The advert asks the viewer?: "Why do you do what you do?"
"Is it for those moments when you feel part of something bigger - a team, a community, a family?
"Is it for the opportunity to teach yourself something new, because you can see the world is changing, that there is a better way?
"Whether you are a doer, a thinker, a problem solver, a deal maker, an educator, a CEO, or just a dreamer.
"You can see we are a nation built on shared values. In the city or the country we are all part of the same cycle, we are Australian farmers."
"We believe the widening disconnect between rural Australians and urban-based communities has resulted in a knowledge gap about how food and fibre is produced," Ms Simson said.
"With important issues such as food security, animal welfare and the environment top of mind for many, Australian agriculture has never had a more important story to tell."
NFF commissioned a survey by JWS Research, conducted in September, of a representative sample of over 1000 Australians.

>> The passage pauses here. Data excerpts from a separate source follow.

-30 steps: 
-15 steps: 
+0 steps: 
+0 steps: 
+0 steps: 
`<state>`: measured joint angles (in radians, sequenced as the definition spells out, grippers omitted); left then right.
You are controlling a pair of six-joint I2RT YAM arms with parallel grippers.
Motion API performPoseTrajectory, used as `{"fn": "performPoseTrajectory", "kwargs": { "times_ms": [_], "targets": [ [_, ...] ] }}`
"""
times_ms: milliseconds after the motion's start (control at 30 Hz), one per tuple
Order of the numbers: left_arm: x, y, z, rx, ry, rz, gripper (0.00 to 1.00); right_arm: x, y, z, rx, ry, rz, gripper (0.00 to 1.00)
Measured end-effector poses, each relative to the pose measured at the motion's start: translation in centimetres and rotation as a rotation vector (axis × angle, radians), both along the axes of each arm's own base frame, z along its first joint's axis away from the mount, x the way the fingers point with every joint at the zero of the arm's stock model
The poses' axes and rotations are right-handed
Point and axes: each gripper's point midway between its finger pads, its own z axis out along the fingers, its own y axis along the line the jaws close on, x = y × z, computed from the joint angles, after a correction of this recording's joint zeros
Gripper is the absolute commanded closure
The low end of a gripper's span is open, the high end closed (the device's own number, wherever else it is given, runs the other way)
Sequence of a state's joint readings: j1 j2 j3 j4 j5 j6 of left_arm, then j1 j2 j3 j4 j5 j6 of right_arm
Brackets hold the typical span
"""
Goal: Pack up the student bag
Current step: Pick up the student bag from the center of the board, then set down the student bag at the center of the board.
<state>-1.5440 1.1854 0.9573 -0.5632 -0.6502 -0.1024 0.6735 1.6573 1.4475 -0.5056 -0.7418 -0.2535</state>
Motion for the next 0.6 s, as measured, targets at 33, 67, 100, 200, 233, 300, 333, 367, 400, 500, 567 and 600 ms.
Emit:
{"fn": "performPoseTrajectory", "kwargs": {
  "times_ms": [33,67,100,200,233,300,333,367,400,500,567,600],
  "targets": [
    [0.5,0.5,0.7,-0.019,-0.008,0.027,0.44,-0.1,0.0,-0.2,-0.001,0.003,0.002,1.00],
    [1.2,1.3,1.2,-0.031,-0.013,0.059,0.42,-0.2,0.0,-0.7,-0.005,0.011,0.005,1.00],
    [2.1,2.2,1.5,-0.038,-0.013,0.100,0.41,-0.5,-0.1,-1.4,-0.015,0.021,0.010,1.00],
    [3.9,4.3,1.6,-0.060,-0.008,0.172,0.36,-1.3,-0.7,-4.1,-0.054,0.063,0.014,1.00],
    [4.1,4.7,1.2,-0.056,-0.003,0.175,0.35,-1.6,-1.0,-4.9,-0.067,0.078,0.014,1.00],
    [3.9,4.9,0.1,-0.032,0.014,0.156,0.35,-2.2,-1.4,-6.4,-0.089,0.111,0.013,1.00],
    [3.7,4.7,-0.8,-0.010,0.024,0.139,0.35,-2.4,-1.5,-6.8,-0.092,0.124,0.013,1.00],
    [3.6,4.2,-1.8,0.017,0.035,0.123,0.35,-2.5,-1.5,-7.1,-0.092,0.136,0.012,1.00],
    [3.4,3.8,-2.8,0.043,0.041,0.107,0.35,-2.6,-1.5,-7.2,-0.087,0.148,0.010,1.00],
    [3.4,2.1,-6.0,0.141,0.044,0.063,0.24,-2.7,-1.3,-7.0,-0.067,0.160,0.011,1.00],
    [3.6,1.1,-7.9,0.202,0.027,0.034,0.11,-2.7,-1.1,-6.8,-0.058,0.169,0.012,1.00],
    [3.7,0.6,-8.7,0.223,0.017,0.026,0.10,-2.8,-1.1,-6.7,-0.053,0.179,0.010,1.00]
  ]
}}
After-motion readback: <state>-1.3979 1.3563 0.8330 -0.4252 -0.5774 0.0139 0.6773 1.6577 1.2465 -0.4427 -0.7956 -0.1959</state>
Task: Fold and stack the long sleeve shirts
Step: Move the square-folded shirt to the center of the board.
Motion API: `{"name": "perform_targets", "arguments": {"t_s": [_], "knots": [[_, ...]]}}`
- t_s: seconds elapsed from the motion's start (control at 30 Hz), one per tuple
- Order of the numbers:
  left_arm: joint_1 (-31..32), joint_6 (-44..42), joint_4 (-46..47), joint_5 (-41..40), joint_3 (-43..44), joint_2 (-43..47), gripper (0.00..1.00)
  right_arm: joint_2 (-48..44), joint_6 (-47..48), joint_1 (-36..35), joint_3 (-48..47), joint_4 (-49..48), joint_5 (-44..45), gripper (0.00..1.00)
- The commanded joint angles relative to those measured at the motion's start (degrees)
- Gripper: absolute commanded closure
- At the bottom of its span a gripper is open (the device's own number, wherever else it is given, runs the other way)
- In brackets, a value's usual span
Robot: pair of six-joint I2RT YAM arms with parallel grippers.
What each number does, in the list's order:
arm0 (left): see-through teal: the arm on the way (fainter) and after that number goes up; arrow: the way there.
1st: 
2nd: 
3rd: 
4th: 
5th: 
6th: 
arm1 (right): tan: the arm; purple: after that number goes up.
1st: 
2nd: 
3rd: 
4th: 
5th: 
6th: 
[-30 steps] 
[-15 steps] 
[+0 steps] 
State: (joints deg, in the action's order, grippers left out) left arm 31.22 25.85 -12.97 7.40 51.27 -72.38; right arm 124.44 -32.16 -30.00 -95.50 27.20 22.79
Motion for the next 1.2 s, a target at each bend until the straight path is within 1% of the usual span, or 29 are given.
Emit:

It showed that while two thirds of Australians don't feel connected to the bush, around eight in ten say agriculture makes an important contribution to the national economy.
Survey respondents also highlighted community interest in the environmental impacts of agriculture, as well as welfare standards in livestock industries.
When asked about their knowledge of agriculture, 85 per cent of people said they knew something, but this was only superficial knowledge, and 58pc said they only know "a little" of the sector.
NFF launced its campaign at its 40th Anniversary Gala Dinner in Parliament House, Canberra earlier this month.
Ahead of the dinner, NFF gave the first annual update of its Roadmap 2030, which is an assessment of agriculture's progress towards its $100b target.
The Rodmap found agriculture is set to fall $16 billion short of its goal to grow into a $100b sector by 2030.